- _WORK ITEM_:
The result should be every line of the listing that holds the word "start".
..............................
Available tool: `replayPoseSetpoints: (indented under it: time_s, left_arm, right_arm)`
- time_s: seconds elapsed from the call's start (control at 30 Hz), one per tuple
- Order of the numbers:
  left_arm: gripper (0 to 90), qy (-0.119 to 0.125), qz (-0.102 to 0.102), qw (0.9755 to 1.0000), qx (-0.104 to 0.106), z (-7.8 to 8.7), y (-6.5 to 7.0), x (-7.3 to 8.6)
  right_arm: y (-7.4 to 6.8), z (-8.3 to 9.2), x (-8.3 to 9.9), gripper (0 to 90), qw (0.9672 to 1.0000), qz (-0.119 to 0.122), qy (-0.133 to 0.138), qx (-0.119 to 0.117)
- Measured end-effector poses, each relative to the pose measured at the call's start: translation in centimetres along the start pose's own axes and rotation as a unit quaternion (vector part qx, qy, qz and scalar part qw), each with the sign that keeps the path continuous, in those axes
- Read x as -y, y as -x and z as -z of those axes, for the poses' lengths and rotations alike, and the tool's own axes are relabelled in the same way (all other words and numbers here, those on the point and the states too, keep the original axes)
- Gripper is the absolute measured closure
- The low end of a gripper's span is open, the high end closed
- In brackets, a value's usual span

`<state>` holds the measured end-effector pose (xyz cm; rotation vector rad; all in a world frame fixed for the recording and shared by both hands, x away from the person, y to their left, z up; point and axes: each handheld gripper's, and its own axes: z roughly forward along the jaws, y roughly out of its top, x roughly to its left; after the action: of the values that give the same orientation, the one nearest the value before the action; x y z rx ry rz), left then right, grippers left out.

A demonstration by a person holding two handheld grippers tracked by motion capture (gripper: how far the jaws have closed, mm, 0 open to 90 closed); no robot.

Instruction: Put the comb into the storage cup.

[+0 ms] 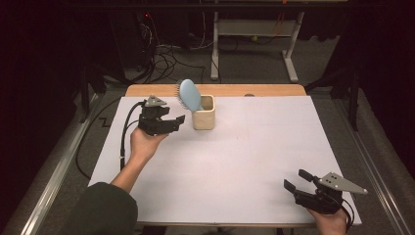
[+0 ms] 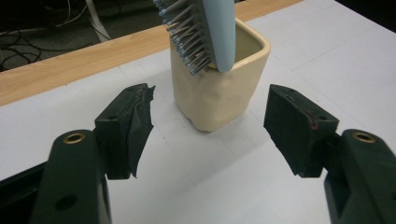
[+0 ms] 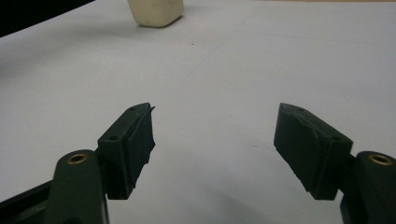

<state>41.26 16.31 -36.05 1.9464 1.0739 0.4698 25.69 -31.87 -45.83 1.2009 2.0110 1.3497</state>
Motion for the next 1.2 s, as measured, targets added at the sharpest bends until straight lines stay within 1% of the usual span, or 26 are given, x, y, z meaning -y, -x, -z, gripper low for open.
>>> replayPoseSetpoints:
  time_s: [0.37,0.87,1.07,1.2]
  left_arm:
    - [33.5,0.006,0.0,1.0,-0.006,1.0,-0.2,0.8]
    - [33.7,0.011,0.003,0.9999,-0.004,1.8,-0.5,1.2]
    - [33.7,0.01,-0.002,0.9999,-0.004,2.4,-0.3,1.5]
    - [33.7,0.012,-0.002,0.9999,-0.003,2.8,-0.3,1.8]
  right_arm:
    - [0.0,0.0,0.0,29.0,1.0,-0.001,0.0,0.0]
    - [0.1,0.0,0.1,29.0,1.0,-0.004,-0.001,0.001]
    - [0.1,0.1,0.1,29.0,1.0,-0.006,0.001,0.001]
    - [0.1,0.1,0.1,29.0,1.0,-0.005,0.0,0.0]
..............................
- _RESULT BELOW_:
- time_s: seconds elapsed from the call's start (control at 30 Hz), one per tuple
- Measured end-effector poses, each relative to the pose measured at the call's start: translation in centimetres along the start pose's own axes and rotation as a unit quaternion (vector part qx, qy, qz and scalar part qw), each with the sign that keeps the path continuous, in those axes

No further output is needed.